I was inspired by the opportunity to set an example for younger women as well as challenge my own assumption for what’s possible for myself. I realize that I am now a female CEO because I stand on the shoulders of radical feminists, but that doesn’t mean I have to be a radical feminist. I think there is an opportunity for a third way where my gaining of power doesn’t mean that men around me have less power, but how I, as a leader, can amplify both male and female leaders. That’s a new narrative that I’ve been afforded the opportunity to create because of some really radical feminists that took huge strides and risks to break glass ceilings. I think, by and large, the tides are changing slowly, and I get to be a part of that.
Last year at Outdoor Retailer, there was a panel called “When Women Lead.” When asked what success looks like, I responded that success is when the title of this panel is called “Brand Collaboration in Climate Change.” You almost have to have the conversation with the goal of eventually not having the conversation.

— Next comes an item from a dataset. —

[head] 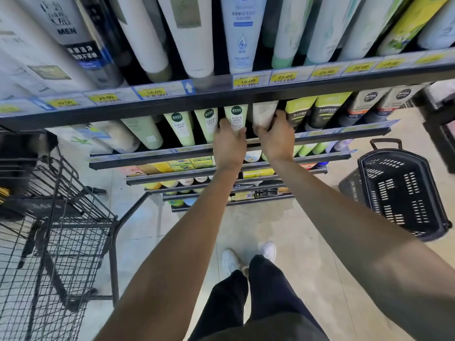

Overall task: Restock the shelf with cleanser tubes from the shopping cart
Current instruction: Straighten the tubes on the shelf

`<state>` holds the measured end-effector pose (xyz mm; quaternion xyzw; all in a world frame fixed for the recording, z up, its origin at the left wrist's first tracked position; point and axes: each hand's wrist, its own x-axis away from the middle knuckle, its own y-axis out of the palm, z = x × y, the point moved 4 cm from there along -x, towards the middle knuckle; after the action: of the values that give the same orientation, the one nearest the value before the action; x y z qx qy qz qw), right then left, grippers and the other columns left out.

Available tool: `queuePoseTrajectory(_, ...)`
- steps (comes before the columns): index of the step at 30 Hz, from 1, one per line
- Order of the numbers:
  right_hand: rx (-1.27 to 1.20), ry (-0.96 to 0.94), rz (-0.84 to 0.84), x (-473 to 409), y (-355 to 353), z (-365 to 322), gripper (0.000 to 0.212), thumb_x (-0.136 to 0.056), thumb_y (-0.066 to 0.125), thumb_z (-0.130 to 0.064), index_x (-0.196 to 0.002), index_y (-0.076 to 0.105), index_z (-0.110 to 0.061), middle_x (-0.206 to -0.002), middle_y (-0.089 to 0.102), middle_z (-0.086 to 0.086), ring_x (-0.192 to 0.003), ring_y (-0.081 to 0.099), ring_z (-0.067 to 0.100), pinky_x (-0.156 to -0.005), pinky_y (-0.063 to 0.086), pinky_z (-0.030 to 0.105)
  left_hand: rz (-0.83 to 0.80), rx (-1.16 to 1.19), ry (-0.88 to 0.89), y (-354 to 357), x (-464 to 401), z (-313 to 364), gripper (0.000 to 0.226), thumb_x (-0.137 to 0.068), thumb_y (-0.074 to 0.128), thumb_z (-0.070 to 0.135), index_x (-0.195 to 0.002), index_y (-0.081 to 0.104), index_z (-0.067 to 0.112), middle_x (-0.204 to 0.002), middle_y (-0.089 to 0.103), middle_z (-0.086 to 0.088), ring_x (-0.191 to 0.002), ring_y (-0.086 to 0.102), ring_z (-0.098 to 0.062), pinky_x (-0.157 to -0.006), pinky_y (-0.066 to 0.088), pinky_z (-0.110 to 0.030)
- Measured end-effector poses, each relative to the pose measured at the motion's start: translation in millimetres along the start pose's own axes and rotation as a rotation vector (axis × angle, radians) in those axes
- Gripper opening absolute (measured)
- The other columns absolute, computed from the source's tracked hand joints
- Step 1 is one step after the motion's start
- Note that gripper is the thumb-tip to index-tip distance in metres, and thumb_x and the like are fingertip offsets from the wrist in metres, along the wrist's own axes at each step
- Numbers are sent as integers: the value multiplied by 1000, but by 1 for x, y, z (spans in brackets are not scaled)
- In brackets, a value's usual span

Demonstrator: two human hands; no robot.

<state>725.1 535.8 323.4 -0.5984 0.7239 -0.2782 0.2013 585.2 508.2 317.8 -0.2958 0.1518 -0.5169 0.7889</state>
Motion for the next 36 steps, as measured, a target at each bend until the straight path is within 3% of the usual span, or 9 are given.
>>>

Can you explain Kammok’s mission and core values? 
Our expressed mission is equip and inspire for life-changing adventure. Our core values are adventure, community, and love. We carry out our mission and values by creating well-designed gear that is versatile and durable. We also want to invite customers into a broader narrative to engage with community and try something new. Really simply, we want to be a force for good in the world. 

The outdoors is most transformative when it’s experienced in community with intention to serve others. The times that have shaped me the most are leading 16-year-olds in the wilderness or taking my mom and aunt backpacking. Because these were moments of self-discovery while also introducing something new to other people. When we take risks ourselves and invite the discomfort, we are being shaped to invite more people into that experience of life change.

Why is love the greatest adventure of them all? 
In American culture, the word ‘love’ is ubiquitous and can mean a lot of things. The highest form of love is complete self-sacrifice through the service of others. My personal understanding of love comes from my faith and belief in Jesus and how his life of love and sacrifice models what it really means to love somebody—to lay down your life for them. So, I think that love is the greatest adventure because it requires a giving of self for another, and within that we often find ourselves. I have found that when I’m serving others through love that I am the most changed and alive.